Um abraço, um ABRAÇO GRANDE, um abraço pequeno, um abraço de alegria, um abraço de tristeza, um abraço de paixão, um abraço de amizade, um abraço, um gesto de infinitos significados e que só a sua própria duração o pode definir, o pode formar e transformar. Palavra essa que inspira nomes de canções, nomes de livros, nomes de filmes, mas que também me saiu agora roleta das palavras que um dia haveriam de se tornar um título de um texto. Mais um que me faz querer estar com as palavras e com elas sentir o pensar, ficar feliz e ficar triste, tudo com as palavras. Palavras essas que muitas vezes saem mais facilmente da ponta dos dedos do que da ponta da língua, correndo talvez o risco de se perderem mais facilmente por aterrarem num local tão abstracto, e talvez solitário, como este aqui, quem sabe.

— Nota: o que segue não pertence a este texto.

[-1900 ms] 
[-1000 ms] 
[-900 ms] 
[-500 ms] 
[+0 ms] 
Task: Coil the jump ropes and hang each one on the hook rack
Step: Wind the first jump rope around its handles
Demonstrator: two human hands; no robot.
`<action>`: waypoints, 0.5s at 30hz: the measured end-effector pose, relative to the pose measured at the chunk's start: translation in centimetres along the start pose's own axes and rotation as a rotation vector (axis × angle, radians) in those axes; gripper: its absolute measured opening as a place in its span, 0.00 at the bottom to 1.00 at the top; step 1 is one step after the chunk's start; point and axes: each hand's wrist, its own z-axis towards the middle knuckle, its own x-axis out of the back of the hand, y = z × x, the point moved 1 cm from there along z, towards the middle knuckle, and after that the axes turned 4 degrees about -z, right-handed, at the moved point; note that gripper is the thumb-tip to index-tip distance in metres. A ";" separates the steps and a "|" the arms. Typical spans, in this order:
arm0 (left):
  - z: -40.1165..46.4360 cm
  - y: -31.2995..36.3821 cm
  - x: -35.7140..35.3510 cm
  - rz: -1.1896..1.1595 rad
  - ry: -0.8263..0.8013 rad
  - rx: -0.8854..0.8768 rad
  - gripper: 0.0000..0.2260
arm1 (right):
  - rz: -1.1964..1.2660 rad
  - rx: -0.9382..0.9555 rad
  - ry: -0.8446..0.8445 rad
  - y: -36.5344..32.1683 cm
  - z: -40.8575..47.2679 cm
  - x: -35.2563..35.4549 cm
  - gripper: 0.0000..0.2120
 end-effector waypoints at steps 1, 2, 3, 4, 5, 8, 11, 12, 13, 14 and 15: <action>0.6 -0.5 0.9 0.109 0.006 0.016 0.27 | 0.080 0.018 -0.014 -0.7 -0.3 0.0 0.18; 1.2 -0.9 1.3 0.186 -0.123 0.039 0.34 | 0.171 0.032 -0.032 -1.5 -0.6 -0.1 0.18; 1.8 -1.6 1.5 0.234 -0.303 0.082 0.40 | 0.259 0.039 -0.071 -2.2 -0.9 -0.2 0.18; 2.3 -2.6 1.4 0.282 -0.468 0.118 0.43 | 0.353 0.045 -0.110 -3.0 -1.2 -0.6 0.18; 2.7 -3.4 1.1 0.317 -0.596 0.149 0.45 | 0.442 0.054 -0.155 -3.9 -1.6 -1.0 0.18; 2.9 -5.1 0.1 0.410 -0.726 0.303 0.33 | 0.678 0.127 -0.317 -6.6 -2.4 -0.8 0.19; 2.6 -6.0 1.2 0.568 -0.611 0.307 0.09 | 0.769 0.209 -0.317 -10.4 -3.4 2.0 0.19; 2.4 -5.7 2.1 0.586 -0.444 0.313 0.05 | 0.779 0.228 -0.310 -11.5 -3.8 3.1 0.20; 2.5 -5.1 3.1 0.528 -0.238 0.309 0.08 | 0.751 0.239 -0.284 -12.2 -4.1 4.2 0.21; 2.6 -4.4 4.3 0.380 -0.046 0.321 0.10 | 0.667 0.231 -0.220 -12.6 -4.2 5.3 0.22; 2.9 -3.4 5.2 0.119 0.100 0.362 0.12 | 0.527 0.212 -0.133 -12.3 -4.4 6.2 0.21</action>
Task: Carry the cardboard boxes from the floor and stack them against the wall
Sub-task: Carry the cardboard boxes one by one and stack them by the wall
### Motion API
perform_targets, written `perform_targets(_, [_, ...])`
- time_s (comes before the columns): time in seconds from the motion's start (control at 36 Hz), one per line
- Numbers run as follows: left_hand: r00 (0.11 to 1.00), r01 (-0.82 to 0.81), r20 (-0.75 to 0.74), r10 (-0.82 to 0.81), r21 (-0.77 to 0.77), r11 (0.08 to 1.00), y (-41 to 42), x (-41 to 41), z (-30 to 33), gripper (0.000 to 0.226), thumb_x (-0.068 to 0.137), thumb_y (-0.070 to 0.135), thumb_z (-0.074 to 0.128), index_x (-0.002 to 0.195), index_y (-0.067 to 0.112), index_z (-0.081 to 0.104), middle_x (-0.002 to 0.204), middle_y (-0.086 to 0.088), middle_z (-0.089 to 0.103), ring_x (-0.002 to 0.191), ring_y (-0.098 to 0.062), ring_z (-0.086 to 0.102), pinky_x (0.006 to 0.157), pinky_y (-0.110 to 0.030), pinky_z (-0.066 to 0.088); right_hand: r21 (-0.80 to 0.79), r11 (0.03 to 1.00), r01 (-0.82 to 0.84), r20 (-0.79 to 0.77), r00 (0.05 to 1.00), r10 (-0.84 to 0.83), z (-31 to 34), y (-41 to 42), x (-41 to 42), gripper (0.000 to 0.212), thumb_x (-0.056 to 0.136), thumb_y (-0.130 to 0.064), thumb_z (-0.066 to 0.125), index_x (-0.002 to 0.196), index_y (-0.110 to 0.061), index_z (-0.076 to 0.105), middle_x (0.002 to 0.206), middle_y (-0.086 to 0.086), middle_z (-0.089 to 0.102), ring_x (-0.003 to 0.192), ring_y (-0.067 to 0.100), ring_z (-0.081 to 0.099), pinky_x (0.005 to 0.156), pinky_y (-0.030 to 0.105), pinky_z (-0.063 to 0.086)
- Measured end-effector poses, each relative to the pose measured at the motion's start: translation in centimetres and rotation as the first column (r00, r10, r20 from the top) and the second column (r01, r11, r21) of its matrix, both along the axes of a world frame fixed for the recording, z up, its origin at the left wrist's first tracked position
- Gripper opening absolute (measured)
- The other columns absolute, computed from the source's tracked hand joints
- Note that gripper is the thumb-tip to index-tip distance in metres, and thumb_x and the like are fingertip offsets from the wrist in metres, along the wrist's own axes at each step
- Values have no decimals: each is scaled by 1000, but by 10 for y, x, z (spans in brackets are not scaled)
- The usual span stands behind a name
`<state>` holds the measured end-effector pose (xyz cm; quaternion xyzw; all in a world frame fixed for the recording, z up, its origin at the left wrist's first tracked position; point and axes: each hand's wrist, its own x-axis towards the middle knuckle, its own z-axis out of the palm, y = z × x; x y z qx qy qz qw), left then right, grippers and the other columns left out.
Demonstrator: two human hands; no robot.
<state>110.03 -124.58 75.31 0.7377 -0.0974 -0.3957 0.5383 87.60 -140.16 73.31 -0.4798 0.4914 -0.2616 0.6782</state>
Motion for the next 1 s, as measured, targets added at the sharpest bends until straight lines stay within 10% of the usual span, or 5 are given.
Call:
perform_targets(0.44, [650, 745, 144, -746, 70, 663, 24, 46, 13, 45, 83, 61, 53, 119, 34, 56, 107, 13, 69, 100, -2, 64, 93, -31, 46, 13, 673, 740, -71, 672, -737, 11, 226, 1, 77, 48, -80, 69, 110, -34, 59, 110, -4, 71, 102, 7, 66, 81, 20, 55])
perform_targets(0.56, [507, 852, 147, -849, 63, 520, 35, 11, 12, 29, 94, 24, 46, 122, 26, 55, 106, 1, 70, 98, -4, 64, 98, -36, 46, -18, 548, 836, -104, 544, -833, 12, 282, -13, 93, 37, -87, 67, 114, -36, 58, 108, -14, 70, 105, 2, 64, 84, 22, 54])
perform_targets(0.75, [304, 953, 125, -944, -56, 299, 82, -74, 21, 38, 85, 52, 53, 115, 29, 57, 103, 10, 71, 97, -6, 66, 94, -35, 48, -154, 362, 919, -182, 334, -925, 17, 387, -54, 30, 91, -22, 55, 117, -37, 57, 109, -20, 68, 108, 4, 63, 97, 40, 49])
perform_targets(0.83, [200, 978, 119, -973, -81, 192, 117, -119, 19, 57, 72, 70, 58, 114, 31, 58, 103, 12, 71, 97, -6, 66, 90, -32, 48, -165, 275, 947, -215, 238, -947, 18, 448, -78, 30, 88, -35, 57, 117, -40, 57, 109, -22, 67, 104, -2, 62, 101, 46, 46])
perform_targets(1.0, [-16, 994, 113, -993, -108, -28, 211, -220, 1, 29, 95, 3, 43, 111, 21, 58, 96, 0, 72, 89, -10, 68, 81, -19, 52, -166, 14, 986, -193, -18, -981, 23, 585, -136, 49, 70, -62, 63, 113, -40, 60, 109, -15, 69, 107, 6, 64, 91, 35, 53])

Mas vou-me dirigir novamente à origem deste texto e evocar novamente a palavra abraço, esse gesto que sei que podia ser tão simples e mesmo assim se tivesse acontecido talvez, apesar da sua simplicidade, tivesse sido também algo extremamente precioso porque acredito que era tudo o que precisavas naquele momento. Naquele momento em que lamentos, lágrimas, interrogações e inquietações fugiam de ti e circulavam à tua volta e eu não fui capaz de as esmagar com a força do meu abraço, os meus braços à tua volta, o calor do meu abraço a fazer desaparecer as tuas inquietações, dando lugar a uma calma igualável à calma que se sente quando já não temos mais forças para chorar, quando o cansaço já superou a tristeza, a frustração, e nos deixa estafados a não sentir, a não sentir mais nada. Mas nada disso aconteceu, porque o meu abraço não aconteceu. Fui fraco e deixei-me ser invadido por seres semelhantes aos que te circundavam, seres esses que tenho dificuldade em afastar quando emergem algures. Sem saberes, porque não te disse, porque não vês essas palavras, peço-te desculpa pelo abraço que te fiquei a dever, e mesmo não te abraçando fisicamente, abraço-te sempre no meu pensamento e no meu coração.